Хан подтвердил достигнутый мир целованием Корана, угощал Бековича и Саманова обедом, в продолжение которого играла русская военная музыка… Весь этот карнавал продолжался еще день; в конце концов хан объявил, что надлежит следовать в Хиву, и Бекович, продолжая, сам не ведая того, оставаться заложником хана, послал в лагерь Саманова с приказанием старшим офицерам следовать за ним. В двух днях пути от Хивы хан расположился лагерем у большого арыка Порсунгул. Здесь Бекович опять имел свидание с ханом, в ходе которого тот объявил, что не может разместить столь большой отряд в одном городе, и предложил Бековичу разделить его для препровождения в ближайшие к Хиве города. Казалось бы, столь грубая хитрость должна была насторожить Бековича и явить ему всю щекотливость положения, в котором он оказался: русский отряд стоял лагерем в двух верстах — ближе к ставке хана его не пускали хивинцы. Однако ж то был конный отряд, и две версты были бы преодолены в несколько минут… Но хан был столь добродушен в своем пожелании, что Бекович, как завороженный, все смотрел и смотрел на разыгрываемое перед ним действо, не понимая, что ему давно пора действовать самому: захватить хана в заложники или, оповестив драгун, ночью уйти из ханского лагеря — в любом случае прорваться к своим…
Однако… Что это?
От конвоя Бековича отделяются пятьсот человек и вместе с хивинскими посыльными скачут в русский лагерь… При нем остается всего двести драгун…
Черт возьми! Несчастный Бекович!
Он соглашается!
Майор Франкенберг и Пальчиков, выслушав узбеков, предложивших свои услуги для развода отряда на постой, отказались исполнять приказ. Два письменных приказа Бековича также не были исполнены. Нелепость приказов казалась Франкенбергу и Пальчикову столь очевидной, что только после личного общения с Бековичем и угроз предать его суду майор Франкенберг, специально ездивший в ханскую ставку, вернувшись в лагерь, передал Пальчикову, что делать нечего, надо довериться милости Божией…
Как он не понял, что с ним говорил безумный, давно и безнадежно находящийся во власти иллюзий человек, к тому же фактически пленный?
Как мог он разделить отряд, внутри которого в любом городе и в чистом поле его личная, майора Франкенберга, жизнь была бы в безопасности?

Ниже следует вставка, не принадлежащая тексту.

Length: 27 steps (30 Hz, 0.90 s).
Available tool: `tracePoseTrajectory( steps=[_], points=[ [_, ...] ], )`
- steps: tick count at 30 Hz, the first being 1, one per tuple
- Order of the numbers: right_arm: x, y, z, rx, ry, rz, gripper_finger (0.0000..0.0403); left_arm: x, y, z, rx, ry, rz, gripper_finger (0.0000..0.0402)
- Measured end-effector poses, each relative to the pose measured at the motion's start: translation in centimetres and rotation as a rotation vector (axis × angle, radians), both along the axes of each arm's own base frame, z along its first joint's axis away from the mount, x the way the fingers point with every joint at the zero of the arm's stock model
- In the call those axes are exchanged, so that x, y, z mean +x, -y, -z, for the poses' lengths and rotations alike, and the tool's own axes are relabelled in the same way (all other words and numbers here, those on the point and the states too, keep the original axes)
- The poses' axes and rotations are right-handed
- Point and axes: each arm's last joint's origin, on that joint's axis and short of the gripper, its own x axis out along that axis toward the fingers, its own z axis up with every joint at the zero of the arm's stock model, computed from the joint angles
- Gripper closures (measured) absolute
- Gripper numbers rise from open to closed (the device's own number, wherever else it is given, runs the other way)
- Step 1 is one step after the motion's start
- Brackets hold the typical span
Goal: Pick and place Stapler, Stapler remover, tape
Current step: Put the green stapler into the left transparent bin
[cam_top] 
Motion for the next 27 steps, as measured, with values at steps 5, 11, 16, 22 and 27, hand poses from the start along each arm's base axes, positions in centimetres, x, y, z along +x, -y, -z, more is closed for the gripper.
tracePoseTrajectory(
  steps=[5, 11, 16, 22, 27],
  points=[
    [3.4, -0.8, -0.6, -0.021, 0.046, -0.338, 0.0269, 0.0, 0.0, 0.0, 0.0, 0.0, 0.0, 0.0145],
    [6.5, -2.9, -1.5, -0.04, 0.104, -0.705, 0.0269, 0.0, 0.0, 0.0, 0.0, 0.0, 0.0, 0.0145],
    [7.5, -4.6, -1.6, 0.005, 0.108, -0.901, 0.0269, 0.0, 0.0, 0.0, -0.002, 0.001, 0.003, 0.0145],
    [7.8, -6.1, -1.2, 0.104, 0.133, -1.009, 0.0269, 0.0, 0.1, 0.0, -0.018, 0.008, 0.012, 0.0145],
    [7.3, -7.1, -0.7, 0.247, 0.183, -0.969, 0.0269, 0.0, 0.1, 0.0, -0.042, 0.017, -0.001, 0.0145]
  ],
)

Не успел опустеть стан русского войска, а Бекович слезть с коня, отдав последние приказания, как хивинцы бросились на конвой князя и, рубя направо и налево, оттеснили его от Бековича и его свиты. Бекович и Саманов были раздеты донага и на глазах хана изрублены на куски, мертвым отрубили головы и с этими головами на пиках торжественно поскакали в Хиву.
IV
Из степного похода Бековича вернулись всего несколько человек. Среди них Ходжа Нефес, при неизвестных обстоятельствах бежавший из отряда до того, как началась резня, и чудом уцелевший казак из татар Урахмет Ахметов: на их показаниях, далеко не всегда, надо полагать, правдивых и не во всем в точности сходящихся, построен как этот рассказ, так и рассказы всех других повествователей о хивинском походе. Никто ничего здесь прибавить не может.
Не все русские в Хивинском ханстве были перерезаны: часть наиболее сильных попала в рабство; по хивинскому преданию, большой арык Палаван-Ата выкопан был русскими.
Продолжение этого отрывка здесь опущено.